Work order.
Skipping any pictures, give all of the records below again exactly.

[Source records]
++++
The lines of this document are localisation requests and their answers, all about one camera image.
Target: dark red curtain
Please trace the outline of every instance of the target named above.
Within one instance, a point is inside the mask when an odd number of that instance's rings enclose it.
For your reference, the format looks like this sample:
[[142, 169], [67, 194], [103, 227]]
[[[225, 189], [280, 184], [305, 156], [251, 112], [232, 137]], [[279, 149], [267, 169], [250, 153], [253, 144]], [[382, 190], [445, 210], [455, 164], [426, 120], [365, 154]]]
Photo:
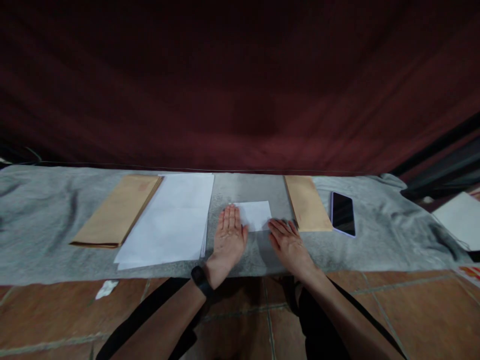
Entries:
[[1, 137], [44, 160], [388, 172], [480, 110], [479, 1], [7, 1]]

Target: black phone screen
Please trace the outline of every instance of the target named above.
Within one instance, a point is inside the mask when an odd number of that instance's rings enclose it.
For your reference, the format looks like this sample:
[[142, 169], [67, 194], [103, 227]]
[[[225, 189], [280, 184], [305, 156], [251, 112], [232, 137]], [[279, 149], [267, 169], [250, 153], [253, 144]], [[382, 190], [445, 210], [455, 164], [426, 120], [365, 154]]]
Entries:
[[332, 193], [331, 224], [337, 230], [355, 236], [354, 203], [351, 198]]

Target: black wristband
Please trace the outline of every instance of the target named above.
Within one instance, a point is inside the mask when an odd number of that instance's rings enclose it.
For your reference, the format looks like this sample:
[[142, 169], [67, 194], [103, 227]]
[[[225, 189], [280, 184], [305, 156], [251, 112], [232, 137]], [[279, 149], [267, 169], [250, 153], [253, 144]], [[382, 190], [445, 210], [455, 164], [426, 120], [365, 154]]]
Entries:
[[191, 279], [207, 298], [212, 297], [214, 290], [209, 284], [205, 271], [200, 266], [195, 266], [191, 270]]

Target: kraft paper envelope
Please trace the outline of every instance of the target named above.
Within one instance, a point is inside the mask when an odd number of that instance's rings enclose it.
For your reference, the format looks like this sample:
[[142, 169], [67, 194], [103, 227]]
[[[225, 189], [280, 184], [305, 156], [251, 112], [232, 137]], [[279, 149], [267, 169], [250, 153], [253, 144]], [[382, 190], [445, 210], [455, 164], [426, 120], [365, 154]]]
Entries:
[[125, 175], [70, 244], [95, 248], [121, 246], [162, 179], [161, 176]]
[[285, 176], [288, 196], [300, 232], [332, 231], [332, 223], [311, 176]]

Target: gray fabric
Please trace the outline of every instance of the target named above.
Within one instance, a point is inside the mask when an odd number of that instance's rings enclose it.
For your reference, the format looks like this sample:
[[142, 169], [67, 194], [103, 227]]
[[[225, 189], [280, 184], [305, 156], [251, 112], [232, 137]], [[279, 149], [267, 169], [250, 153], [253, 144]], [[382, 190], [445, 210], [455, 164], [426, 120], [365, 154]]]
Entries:
[[[118, 250], [69, 245], [77, 231], [125, 174], [161, 171], [9, 166], [0, 171], [0, 284], [52, 284], [118, 278], [188, 277], [196, 261], [117, 271]], [[445, 269], [470, 258], [426, 211], [400, 195], [405, 184], [382, 177], [314, 177], [326, 209], [330, 193], [353, 198], [356, 238], [338, 232], [304, 232], [302, 238], [324, 271]], [[217, 173], [208, 216], [206, 256], [213, 250], [220, 210], [230, 202], [270, 202], [274, 218], [292, 219], [282, 176]], [[248, 246], [230, 276], [285, 272], [268, 231], [249, 233]]]

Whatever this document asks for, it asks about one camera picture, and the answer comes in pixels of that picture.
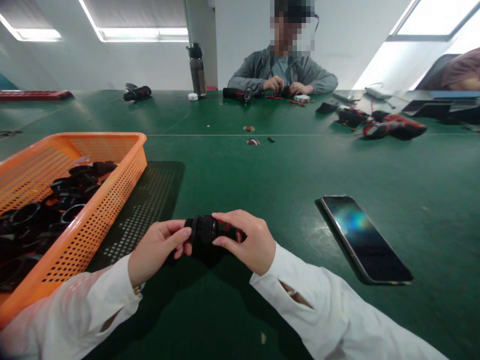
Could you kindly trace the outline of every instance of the white lab coat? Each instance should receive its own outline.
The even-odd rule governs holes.
[[[132,316],[135,295],[125,256],[110,268],[74,276],[51,296],[24,309],[1,333],[8,357],[81,359]],[[312,307],[295,302],[280,281]],[[364,302],[340,277],[306,264],[277,244],[266,274],[250,284],[300,335],[314,359],[446,359]],[[110,327],[102,325],[116,315]]]

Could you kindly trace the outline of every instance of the water bottle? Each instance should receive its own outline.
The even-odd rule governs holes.
[[[202,49],[198,42],[193,43],[193,47],[186,47],[190,57],[191,80],[193,82],[193,91],[198,97],[207,96],[207,84],[205,82],[204,61],[202,60]]]

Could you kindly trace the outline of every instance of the power drill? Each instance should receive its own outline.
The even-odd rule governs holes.
[[[254,91],[251,87],[242,90],[233,87],[225,87],[223,89],[223,97],[228,99],[241,99],[243,100],[244,104],[247,105],[252,101],[252,96]]]
[[[427,131],[424,124],[398,114],[389,115],[387,112],[375,111],[372,117],[377,123],[367,125],[363,129],[363,135],[369,139],[381,139],[391,135],[397,139],[411,140]]]
[[[125,84],[125,88],[127,90],[127,92],[123,94],[123,100],[125,101],[140,100],[149,98],[150,95],[152,95],[152,90],[148,86],[137,87],[134,84],[127,83]]]

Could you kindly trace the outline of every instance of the phone screen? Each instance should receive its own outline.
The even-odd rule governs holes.
[[[411,282],[414,278],[370,219],[349,196],[324,196],[328,216],[374,282]]]

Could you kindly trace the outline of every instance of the red power drill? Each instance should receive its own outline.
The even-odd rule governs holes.
[[[422,123],[409,120],[398,114],[381,117],[382,114],[376,116],[375,113],[377,113],[377,111],[375,111],[372,116],[378,122],[368,125],[363,129],[363,135],[366,138],[381,139],[387,135],[391,135],[397,139],[411,140],[427,131],[427,127]]]

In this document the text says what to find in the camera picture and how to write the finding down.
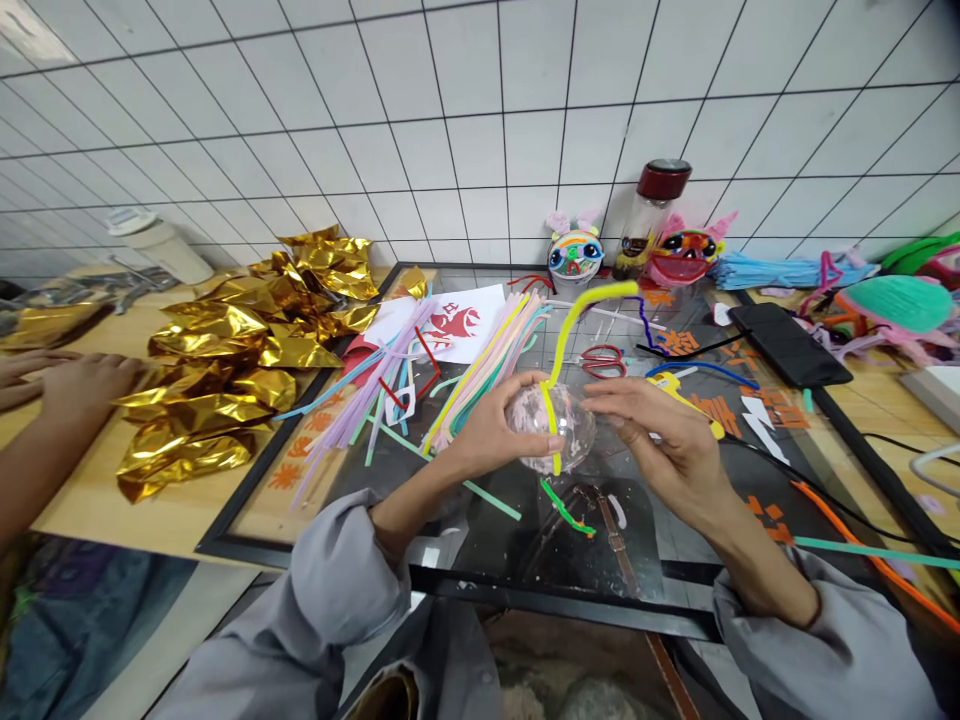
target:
++++
Answer area.
The lines of this document are localisation requests and their answers, all about one camera image.
Target: dark red curtain
Please trace the outline of every instance of the target named above.
Within one instance, a point is inside the mask when an odd number of that instance's rings enclose it.
For your reference, the format looks like this sample:
[[142, 169], [67, 194], [103, 227]]
[[[225, 189], [280, 184], [305, 156], [251, 112], [232, 137]], [[279, 149], [267, 169], [250, 153], [253, 144]], [[382, 190], [445, 210], [455, 164], [426, 120], [365, 154]]]
Photo:
Entries:
[[1, 137], [44, 160], [388, 172], [480, 110], [479, 1], [7, 1]]

Target: black phone screen
Please trace the outline of every instance of the target named above.
Within one instance, a point is inside the mask when an odd number of that instance's rings enclose it.
For your reference, the format looks like this sample:
[[142, 169], [67, 194], [103, 227]]
[[[225, 189], [280, 184], [305, 156], [251, 112], [232, 137]], [[279, 149], [267, 169], [250, 153], [253, 144]], [[382, 190], [445, 210], [455, 164], [426, 120], [365, 154]]]
Entries:
[[332, 193], [331, 224], [337, 230], [355, 236], [354, 203], [351, 198]]

Target: black wristband
Please trace the outline of every instance of the target named above.
Within one instance, a point is inside the mask when an odd number of that instance's rings enclose it.
For your reference, the format looks like this sample:
[[142, 169], [67, 194], [103, 227]]
[[[225, 189], [280, 184], [305, 156], [251, 112], [232, 137]], [[279, 149], [267, 169], [250, 153], [253, 144]], [[382, 190], [445, 210], [455, 164], [426, 120], [365, 154]]]
Entries:
[[191, 279], [207, 298], [212, 297], [214, 290], [209, 284], [205, 271], [200, 266], [195, 266], [191, 270]]

Target: kraft paper envelope
Please trace the outline of every instance of the target named above.
Within one instance, a point is inside the mask when an odd number of that instance's rings enclose it.
For your reference, the format looks like this sample:
[[142, 169], [67, 194], [103, 227]]
[[[225, 189], [280, 184], [305, 156], [251, 112], [232, 137]], [[279, 149], [267, 169], [250, 153], [253, 144]], [[382, 190], [445, 210], [455, 164], [426, 120], [365, 154]]]
Entries:
[[125, 175], [70, 244], [95, 248], [121, 246], [162, 179], [161, 176]]
[[285, 176], [288, 196], [300, 232], [332, 231], [332, 223], [311, 176]]

Target: gray fabric
Please trace the outline of every instance of the target named above.
Within one instance, a point is inside the mask when an odd number of that instance's rings enclose it.
For your reference, the format looks like this sample:
[[142, 169], [67, 194], [103, 227]]
[[[225, 189], [280, 184], [305, 156], [251, 112], [232, 137]], [[279, 149], [267, 169], [250, 153], [253, 144]], [[382, 190], [445, 210], [455, 164], [426, 120], [365, 154]]]
Entries:
[[[118, 250], [69, 245], [77, 231], [125, 174], [161, 171], [9, 166], [0, 171], [0, 284], [52, 284], [118, 278], [188, 277], [196, 261], [117, 271]], [[445, 269], [470, 258], [426, 211], [400, 195], [405, 184], [382, 177], [314, 177], [326, 209], [330, 193], [353, 198], [356, 238], [338, 232], [304, 232], [302, 238], [324, 271]], [[217, 173], [208, 216], [206, 256], [213, 250], [220, 210], [230, 202], [270, 202], [274, 218], [292, 219], [282, 176]], [[248, 246], [230, 276], [285, 272], [268, 231], [249, 233]]]

Whatever this document asks for, it asks about one camera picture, and the answer comes in pixels of that picture.
Could you kindly trace the outline of every instance of the white lab coat? Each instance should receive its own outline.
The even-odd rule governs holes.
[[[132,316],[135,295],[125,256],[110,268],[74,276],[51,296],[24,309],[1,333],[8,357],[81,359]],[[312,307],[295,302],[280,281]],[[364,302],[340,277],[306,264],[277,244],[266,274],[250,284],[300,335],[314,359],[446,359]],[[110,327],[102,325],[116,315]]]

Could you kindly trace the outline of every instance of the water bottle? Each instance should receive its own outline.
The even-odd rule governs holes.
[[[202,49],[198,42],[193,43],[193,47],[186,47],[190,57],[191,80],[193,82],[193,91],[198,97],[207,96],[207,84],[205,82],[204,61],[202,60]]]

Could you kindly trace the outline of every instance of the power drill? Each instance should receive its own outline.
The even-odd rule governs holes.
[[[254,91],[251,87],[242,90],[233,87],[225,87],[223,89],[223,97],[228,99],[241,99],[243,100],[244,104],[247,105],[252,101],[252,96]]]
[[[427,131],[424,124],[398,114],[389,115],[387,112],[375,111],[372,117],[377,123],[367,125],[363,129],[363,135],[369,139],[381,139],[391,135],[397,139],[411,140]]]
[[[125,84],[125,88],[127,90],[127,92],[123,94],[123,100],[125,101],[140,100],[149,98],[150,95],[152,95],[152,90],[148,86],[137,87],[134,84],[127,83]]]

Could you kindly trace the outline of every instance of the phone screen? Each instance should receive its own outline.
The even-odd rule governs holes.
[[[411,282],[414,278],[370,219],[349,196],[324,196],[328,216],[374,282]]]

Could you kindly trace the outline of every instance of the red power drill? Each instance should receive its own outline.
The even-odd rule governs holes.
[[[422,123],[409,120],[398,114],[381,117],[382,114],[376,116],[375,113],[377,113],[377,111],[375,111],[372,116],[378,122],[368,125],[363,129],[363,135],[366,138],[381,139],[387,135],[391,135],[397,139],[411,140],[427,131],[427,127]]]

In this document the text says what to find in the camera picture and how to write the finding down.
target:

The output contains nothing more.